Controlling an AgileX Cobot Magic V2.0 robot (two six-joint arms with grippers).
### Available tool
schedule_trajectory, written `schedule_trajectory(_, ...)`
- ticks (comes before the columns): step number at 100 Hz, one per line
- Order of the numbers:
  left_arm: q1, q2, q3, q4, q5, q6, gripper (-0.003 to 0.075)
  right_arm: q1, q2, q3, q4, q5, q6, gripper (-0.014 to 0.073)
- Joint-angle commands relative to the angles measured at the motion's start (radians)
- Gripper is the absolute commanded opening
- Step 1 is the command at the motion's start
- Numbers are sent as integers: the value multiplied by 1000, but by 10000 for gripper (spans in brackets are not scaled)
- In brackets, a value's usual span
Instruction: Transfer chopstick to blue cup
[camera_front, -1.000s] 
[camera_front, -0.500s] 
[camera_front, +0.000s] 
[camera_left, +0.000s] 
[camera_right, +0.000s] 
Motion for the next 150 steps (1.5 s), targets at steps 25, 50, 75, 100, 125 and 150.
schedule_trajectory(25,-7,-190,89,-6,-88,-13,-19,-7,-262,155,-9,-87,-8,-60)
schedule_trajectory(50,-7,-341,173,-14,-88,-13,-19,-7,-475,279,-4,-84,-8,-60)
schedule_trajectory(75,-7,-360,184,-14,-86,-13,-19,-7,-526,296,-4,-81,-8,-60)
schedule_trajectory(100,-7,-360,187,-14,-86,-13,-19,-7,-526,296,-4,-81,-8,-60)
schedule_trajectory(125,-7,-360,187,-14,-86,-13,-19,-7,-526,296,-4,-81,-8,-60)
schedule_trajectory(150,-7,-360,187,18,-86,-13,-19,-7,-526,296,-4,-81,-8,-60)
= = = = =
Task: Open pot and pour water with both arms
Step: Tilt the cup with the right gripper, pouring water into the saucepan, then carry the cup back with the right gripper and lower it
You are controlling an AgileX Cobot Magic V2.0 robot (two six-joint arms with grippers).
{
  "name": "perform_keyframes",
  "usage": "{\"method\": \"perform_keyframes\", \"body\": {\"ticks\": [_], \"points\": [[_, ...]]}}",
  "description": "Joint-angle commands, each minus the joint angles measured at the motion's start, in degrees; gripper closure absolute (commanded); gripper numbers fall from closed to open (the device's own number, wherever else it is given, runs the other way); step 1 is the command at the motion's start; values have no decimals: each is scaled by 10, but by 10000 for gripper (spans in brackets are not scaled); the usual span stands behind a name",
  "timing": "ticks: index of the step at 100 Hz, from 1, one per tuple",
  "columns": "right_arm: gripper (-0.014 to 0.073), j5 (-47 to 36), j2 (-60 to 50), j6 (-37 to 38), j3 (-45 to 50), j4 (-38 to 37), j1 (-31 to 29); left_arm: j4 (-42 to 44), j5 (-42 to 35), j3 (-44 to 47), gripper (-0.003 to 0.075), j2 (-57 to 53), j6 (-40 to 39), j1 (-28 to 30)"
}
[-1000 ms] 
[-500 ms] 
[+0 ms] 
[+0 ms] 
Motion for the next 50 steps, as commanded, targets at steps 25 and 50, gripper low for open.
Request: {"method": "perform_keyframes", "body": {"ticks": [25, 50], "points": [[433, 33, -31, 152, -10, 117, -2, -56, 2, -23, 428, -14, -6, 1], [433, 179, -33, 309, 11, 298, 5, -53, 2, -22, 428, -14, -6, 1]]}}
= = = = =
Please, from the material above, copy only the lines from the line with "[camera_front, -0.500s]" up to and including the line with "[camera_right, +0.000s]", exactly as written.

**Answer to the problem**
[camera_front, -0.500s] 
[camera_front, +0.000s] 
[camera_left, +0.000s] 
[camera_right, +0.000s] 

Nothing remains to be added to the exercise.